DOM GUILHERME CARDEAL FERRAZ
POR MERCÊ DE DEUS E DA SANTA SÉ APOSTÓLICA
PREFEITO DA CONGREGAÇÃO PARA OS BISPOS
Considerando que a dignidade do ministério episcopal e cardinalício exige conduta marcada pela humildade, pela obediência efetiva e pelo respeito à autoridade legitimamente constituída;
Considerando que, no exercício recente das relações institucionais do Colégio, o Em.mo Sr. Dom Igo Martins Cardeal Nascimento adotou postura incompatível com o espírito de comunhão, manifestada por palavras impróprias, resistência ao diálogo legítimo e atitude de menosprezo à autoridade competente;
Considerando que tais comportamentos ocorreram diante de um presbítero, configurando escândalo objetivo e violação do dever de edificação do Corpo Eclesial;
Considerando que tais atos infringem diretamente os Artigos 5º, 6º, 8º, 9º, 10º, 12º e 15º do Regimento Interno, especialmente no que se refere à obediência, urbanidade, combate à vaidade e zelo pelo testemunho público;
Considerando, por fim, que a correção disciplinar, quando necessária, não visa a humilhação, mas a restauração da ordem e a conversão interior;
DECRETA-SE:
Art. 1º Fica aplicada ao Em.mo Sr. Dom Igo Martins Cardeal Nascimento a SUSPENSÃO TEMPORÁRIA PELO PRAZO DE 1 (UMA) SEMANA, contada a partir da publicação deste Decreto.
Art. 2º Durante o período de suspensão, ficam temporariamente vedados: I. O exercício de funções administrativas ou deliberativas no âmbito do Colégio;
II. A participação em decisões colegiadas;
III. Qualquer manifestação pública em nome do Colégio Episcopal ou do Colégio dos Cardeais.

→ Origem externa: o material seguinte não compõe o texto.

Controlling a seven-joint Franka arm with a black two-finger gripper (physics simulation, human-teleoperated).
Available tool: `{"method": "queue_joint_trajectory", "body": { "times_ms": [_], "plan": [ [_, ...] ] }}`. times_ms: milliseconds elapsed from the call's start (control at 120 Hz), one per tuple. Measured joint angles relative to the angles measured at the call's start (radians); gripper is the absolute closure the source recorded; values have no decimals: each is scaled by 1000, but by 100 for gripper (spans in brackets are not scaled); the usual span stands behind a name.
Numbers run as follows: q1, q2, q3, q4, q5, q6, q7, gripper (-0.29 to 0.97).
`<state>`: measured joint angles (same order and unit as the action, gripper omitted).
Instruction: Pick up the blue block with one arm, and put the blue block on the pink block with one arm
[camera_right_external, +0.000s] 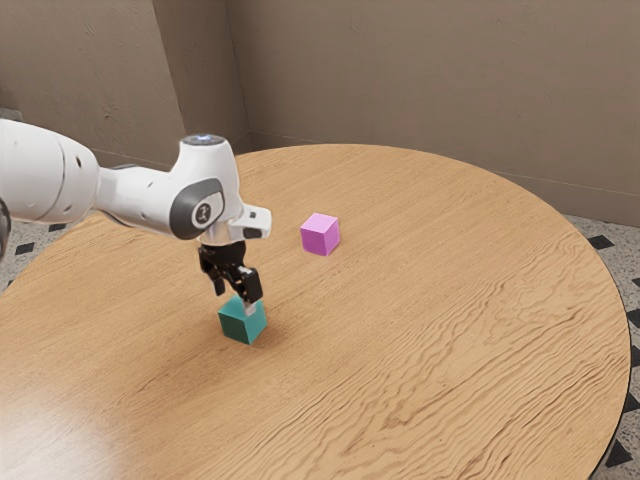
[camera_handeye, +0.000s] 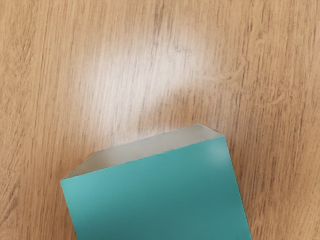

Art. 3º A presente suspensão possui caráter disciplinar e espiritual, destinando-se ao silêncio, à oração, ao exame sério de consciência e à correção das atitudes que ferem a comunhão eclesial.
Art. 4º Fica expressamente advertido que a reincidência, a persistência na desobediência ou o desprezo às correções recebidas poderão ensejar medidas disciplinares mais graves, inclusive apartação prolongada ou exoneração, conforme previsto no Art. 15º do Regimento.
Art. 5º Este Decreto entra em vigor na data de sua promulgação, como sinal de que a autoridade na Igreja é serviço, e que ninguém, por mais elevado que seja o título, está acima da disciplina que preserva a comunhão.
Dado para conhecimento, observância e retificação interior,
no ano da graça do Senhor.
“Deus resiste aos soberbos, mas concede graça aos humildes.” (Tg 4,6)
Dado na Sede dos Escritórios do Dicastério para os Bispos,
aos 23 dias do mês de Janeiro de 2026.